- _EXERCISE INSTRUCTIONS_: Once the line containing "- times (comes" has been copied, stop; copy every line before it exactly, beginning with the first line of the material below.

- _INFORMATION SHOWN_:
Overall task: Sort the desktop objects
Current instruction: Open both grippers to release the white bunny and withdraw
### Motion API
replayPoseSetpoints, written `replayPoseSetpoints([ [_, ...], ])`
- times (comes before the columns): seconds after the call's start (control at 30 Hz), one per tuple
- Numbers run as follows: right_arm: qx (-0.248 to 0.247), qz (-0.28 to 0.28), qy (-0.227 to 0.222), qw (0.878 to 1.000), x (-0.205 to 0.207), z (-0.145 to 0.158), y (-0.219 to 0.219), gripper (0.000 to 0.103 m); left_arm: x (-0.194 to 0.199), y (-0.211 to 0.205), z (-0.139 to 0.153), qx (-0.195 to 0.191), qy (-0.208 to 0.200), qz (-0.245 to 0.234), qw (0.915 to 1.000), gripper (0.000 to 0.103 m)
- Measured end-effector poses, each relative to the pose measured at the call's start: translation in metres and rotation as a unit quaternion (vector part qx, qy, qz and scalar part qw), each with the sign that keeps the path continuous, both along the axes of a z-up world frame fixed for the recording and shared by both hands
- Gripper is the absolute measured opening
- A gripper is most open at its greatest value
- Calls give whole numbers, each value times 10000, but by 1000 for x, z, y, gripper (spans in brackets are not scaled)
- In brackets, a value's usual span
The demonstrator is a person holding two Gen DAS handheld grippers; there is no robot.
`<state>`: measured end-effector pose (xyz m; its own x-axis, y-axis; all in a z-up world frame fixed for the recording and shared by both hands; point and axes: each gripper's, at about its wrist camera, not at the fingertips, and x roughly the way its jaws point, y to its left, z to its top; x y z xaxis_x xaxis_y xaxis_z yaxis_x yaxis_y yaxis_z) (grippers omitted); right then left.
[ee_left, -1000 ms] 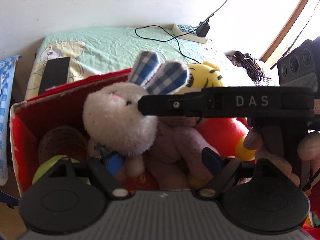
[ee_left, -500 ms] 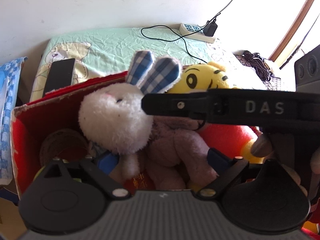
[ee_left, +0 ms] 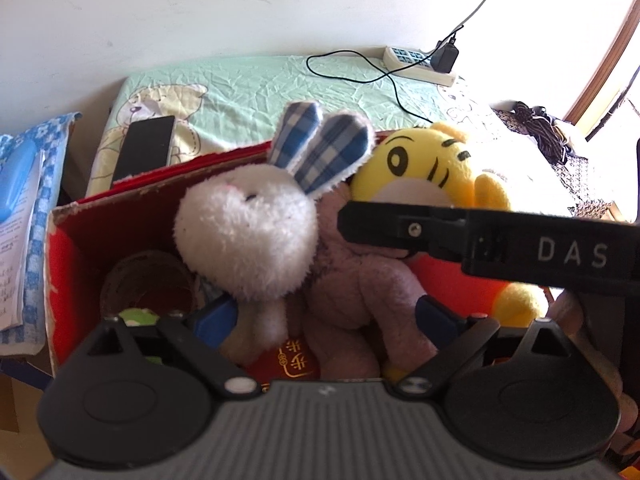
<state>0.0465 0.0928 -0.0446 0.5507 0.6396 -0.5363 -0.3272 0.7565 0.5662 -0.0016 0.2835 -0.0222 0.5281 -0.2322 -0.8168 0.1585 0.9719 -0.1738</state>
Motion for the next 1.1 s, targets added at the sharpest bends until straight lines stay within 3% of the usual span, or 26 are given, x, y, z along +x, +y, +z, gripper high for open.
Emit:
replayPoseSetpoints([
  [0.23,-171,-155,-76,9997,-13,4,-5,33,-9,-8,7,264,-54,154,9995,97],
  [0.5,-205,-199,151,9995,-28,4,-10,33,-23,-14,11,420,-53,261,9988,97],
  [0.77,-430,-262,-129,9986,-47,9,-10,34,-33,-18,11,538,-2,438,9976,96],
  [1.1,-362,-355,-237,9984,-64,11,-17,37,-48,-24,12,925,-15,720,9931,99],
])
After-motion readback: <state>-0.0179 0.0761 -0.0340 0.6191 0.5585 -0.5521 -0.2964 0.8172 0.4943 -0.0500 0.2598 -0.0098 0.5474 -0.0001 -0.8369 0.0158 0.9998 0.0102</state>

- _SOLUTION_:
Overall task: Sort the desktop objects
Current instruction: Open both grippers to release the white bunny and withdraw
### Motion API
replayPoseSetpoints, written `replayPoseSetpoints([ [_, ...], ])`
- times (comes before the columns): seconds after the call's start (control at 30 Hz), one per tuple

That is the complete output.